_ACTIVITY_.
Each line from the first line of the entries through the line holding "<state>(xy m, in" is to be restated word for word; nothing else, and no picture, belongs in the answer.

_DATA EXCERPTS_.

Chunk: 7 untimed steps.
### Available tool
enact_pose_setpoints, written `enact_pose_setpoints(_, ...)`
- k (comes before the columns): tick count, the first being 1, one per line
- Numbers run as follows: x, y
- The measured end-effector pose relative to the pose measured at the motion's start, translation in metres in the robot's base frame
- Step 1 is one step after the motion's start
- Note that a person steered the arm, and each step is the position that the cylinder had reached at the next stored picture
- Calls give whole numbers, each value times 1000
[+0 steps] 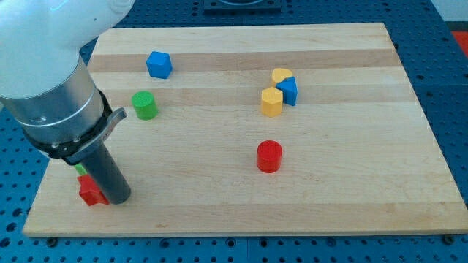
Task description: Move your arm closer to the red circle
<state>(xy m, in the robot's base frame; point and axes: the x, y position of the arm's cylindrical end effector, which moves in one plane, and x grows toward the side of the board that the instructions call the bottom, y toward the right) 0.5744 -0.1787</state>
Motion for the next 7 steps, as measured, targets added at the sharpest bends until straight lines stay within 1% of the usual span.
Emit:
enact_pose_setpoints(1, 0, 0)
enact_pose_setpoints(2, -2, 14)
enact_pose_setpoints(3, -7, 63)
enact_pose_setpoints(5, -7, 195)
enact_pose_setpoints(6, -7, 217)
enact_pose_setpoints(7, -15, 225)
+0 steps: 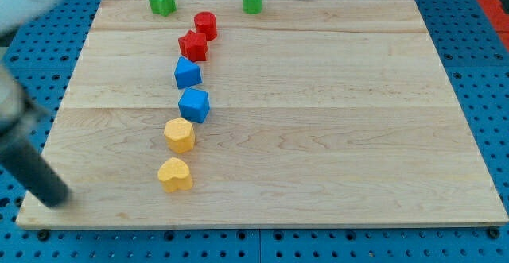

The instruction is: Slide the green star to top center

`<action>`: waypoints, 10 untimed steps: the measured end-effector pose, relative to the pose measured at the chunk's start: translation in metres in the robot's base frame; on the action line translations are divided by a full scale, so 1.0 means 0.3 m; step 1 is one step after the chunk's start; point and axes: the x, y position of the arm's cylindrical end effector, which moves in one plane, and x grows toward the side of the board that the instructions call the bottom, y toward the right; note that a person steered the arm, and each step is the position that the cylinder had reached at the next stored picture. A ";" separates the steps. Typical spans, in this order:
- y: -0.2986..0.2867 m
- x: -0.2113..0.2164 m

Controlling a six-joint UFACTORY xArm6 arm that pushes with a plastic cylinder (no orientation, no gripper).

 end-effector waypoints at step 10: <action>0.670 -1.257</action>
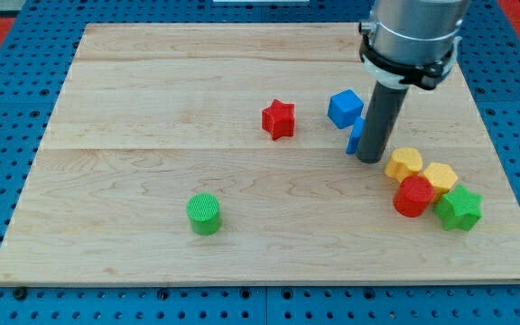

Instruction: Push the green star closer to green circle

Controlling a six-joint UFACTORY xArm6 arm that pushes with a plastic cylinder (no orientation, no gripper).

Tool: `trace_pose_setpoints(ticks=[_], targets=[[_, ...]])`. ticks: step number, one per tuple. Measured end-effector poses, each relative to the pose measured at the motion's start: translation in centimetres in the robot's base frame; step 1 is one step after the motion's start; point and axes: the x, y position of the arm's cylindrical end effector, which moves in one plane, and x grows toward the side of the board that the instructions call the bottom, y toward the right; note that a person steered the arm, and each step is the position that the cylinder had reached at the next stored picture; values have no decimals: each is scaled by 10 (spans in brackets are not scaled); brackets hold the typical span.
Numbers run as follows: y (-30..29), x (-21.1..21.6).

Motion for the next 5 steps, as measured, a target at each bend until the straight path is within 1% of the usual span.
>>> trace_pose_setpoints(ticks=[2, 3, 4, 5], targets=[[-42, -37], [-54, -1], [-54, 79], [-23, 136]])
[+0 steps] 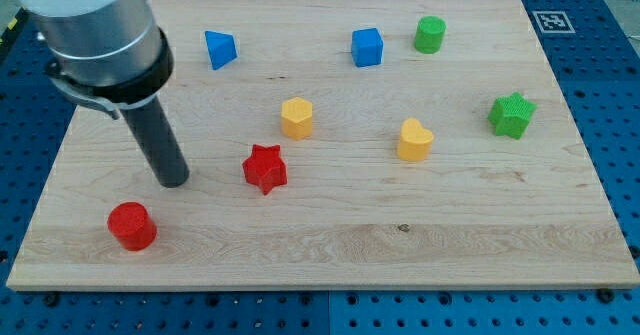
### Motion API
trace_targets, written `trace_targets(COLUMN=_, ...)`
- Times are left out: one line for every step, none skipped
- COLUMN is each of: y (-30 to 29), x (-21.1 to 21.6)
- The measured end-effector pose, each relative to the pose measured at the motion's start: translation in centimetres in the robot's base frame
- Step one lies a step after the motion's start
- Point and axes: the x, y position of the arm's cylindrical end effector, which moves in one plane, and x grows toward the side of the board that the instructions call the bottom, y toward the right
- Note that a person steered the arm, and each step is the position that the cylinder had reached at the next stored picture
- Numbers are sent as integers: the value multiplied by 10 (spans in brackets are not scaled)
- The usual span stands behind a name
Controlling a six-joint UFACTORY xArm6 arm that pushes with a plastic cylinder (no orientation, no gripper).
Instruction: Push the red circle towards the bottom left corner of the board
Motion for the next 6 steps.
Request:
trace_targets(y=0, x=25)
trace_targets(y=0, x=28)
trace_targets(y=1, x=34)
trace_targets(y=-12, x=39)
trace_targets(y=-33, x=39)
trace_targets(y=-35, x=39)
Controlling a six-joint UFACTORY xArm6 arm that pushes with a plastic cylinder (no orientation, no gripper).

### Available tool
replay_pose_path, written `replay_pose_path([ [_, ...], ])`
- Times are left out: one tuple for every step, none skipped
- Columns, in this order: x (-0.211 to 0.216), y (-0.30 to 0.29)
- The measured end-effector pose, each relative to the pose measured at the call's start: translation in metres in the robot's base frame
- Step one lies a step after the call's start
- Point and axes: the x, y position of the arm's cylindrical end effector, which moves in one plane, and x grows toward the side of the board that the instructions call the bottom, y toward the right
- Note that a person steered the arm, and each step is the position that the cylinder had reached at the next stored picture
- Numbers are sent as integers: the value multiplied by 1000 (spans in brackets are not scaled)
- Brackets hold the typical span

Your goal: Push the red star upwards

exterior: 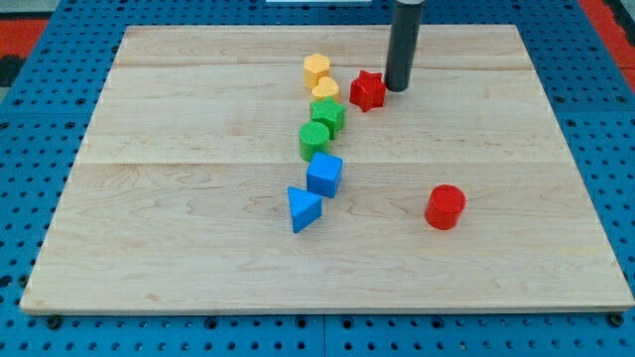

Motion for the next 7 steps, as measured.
replay_pose_path([
  [46,38],
  [79,-6],
  [51,-41],
  [14,-49],
  [-30,-49],
  [-68,-49],
  [-78,-42],
])
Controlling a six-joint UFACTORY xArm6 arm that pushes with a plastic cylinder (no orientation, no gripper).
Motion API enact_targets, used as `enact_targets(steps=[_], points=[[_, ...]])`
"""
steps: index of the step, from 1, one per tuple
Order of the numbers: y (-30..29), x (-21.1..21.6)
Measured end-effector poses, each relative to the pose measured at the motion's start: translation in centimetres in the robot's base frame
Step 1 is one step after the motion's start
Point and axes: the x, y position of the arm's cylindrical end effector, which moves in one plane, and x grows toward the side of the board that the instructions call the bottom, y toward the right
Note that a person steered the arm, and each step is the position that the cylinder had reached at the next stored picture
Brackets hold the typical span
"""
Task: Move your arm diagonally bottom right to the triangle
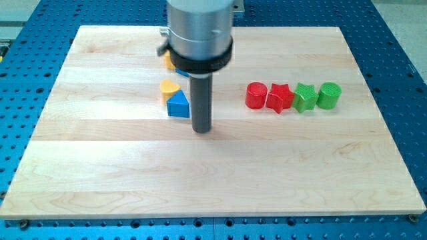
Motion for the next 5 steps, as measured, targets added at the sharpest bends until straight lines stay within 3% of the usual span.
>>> enact_targets(steps=[2, 5], points=[[3.5, 0.8], [0.0, -1.9]])
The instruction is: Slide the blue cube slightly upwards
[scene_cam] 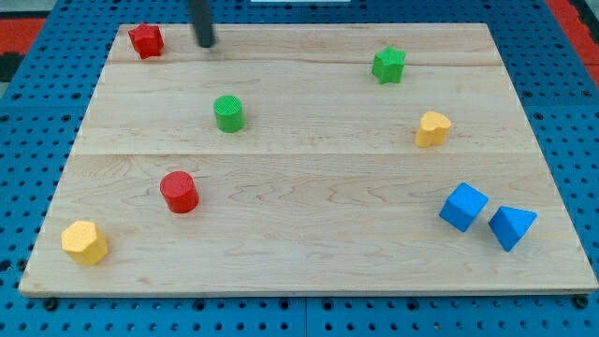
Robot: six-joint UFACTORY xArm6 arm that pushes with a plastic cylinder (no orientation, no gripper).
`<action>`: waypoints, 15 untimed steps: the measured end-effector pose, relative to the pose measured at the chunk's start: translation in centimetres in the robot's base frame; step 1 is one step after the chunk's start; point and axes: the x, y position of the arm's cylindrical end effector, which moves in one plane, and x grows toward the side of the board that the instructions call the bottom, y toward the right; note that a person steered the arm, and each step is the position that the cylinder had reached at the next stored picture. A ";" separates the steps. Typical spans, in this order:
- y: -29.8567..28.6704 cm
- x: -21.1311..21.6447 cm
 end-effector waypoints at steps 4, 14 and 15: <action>15.6 28.7; 5.6 13.5; -0.7 12.1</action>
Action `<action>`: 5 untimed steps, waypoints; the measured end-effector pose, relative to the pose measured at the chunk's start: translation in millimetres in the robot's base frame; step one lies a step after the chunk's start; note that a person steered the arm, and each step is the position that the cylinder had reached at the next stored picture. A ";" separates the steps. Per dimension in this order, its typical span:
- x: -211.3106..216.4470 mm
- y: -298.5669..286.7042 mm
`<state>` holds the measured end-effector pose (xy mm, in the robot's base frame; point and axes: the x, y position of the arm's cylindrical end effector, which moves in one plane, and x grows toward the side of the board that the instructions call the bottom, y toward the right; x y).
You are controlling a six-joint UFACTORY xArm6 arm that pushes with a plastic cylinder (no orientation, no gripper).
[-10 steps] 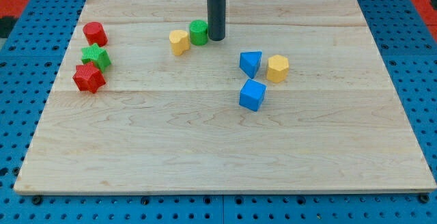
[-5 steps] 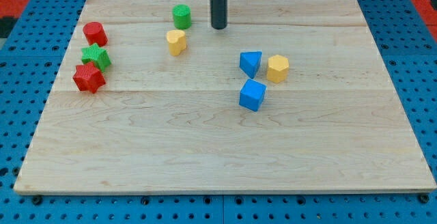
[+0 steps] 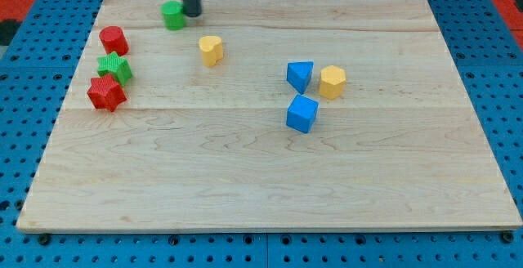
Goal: Move the green circle above the red circle
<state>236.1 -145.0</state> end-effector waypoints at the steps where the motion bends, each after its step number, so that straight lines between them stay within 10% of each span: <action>1: 5.6 -36.0; 5: 13.5 -46.8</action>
<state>249.6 -191.9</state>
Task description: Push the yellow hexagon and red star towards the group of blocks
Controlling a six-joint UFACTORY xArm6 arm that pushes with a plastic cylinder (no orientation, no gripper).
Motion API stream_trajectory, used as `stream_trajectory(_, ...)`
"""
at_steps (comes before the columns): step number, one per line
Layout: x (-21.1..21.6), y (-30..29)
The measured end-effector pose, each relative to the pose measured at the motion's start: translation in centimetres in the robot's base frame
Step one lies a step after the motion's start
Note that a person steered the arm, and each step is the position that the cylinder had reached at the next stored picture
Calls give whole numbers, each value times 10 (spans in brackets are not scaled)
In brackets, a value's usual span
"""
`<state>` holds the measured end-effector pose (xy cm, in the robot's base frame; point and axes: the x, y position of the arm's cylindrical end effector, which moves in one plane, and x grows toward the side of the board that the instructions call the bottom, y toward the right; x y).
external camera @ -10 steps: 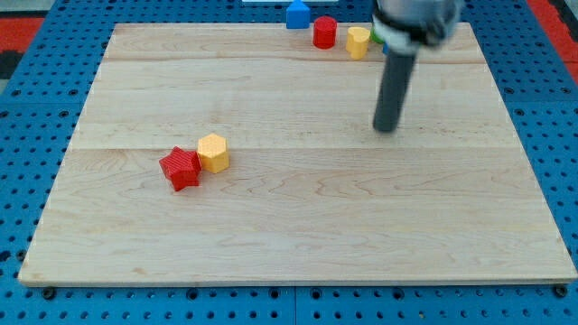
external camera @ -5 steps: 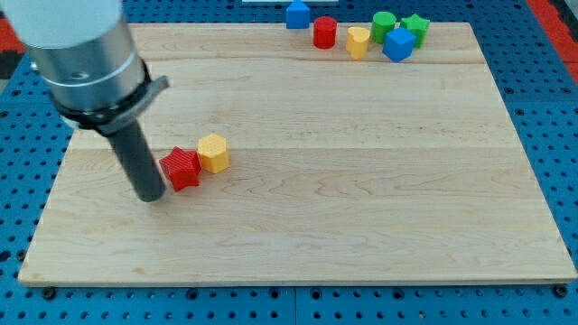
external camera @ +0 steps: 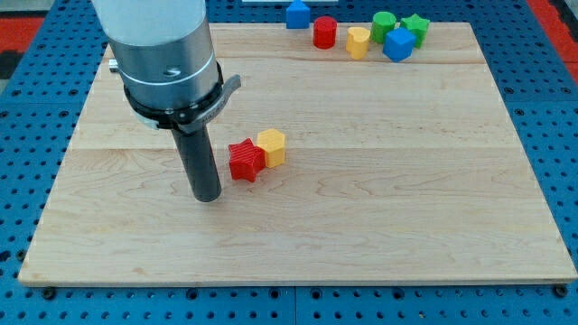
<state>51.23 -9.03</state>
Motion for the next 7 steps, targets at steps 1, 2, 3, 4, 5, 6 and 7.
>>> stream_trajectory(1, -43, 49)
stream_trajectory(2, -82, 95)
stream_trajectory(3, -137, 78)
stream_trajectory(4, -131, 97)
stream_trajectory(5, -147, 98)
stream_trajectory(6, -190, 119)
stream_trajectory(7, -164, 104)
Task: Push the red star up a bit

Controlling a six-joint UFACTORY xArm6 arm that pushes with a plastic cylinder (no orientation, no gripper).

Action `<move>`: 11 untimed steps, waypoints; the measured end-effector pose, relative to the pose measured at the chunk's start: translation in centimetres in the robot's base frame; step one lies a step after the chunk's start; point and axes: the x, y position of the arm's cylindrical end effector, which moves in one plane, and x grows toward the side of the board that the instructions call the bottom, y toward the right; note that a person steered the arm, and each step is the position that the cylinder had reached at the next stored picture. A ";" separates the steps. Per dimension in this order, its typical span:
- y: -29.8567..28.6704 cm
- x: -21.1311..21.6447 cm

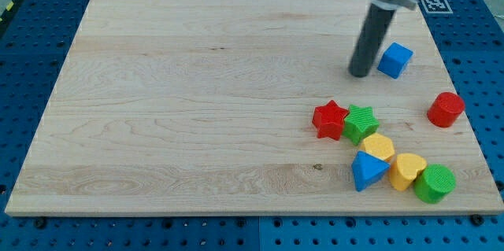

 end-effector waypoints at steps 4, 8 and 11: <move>-12.9 8.3; -5.4 12.5; -3.5 11.8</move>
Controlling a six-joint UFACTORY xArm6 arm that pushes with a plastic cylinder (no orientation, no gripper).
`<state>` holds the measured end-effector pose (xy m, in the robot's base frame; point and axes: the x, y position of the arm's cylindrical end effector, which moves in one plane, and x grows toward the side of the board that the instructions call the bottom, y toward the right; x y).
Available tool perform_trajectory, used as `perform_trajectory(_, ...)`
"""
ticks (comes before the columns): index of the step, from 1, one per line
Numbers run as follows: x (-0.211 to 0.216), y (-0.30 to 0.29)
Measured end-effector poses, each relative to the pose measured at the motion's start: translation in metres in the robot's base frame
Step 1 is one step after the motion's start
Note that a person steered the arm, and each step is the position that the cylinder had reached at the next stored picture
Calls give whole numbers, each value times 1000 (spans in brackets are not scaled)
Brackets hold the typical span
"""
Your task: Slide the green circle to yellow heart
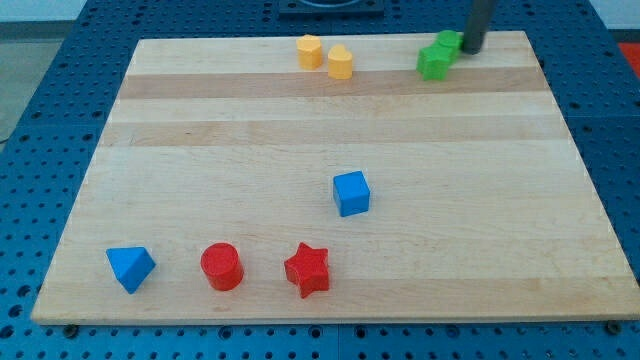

_TASK OUTPUT_.
Chunk: 7 untimed steps.
### Available tool
enact_pose_setpoints, written `enact_pose_setpoints(_, ...)`
- k (comes before the columns): tick count, the first being 1, one per line
- Numbers run as follows: x, y
- The measured end-effector pose relative to the pose measured at the motion's start, translation in metres in the robot's base frame
- Step 1 is one step after the motion's start
- Note that a person steered the arm, and each step is the position that the cylinder had reached at the next stored picture
- Calls give whole numbers, each value times 1000
[+0 steps] 
Task description: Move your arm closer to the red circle
<state>(xy m, in the robot's base frame; point and axes: the x, y position of the arm's cylindrical end effector, which moves in one plane, and x grows toward the side of the board that the instructions call the bottom, y toward the right) 0.5744 -0.1787</state>

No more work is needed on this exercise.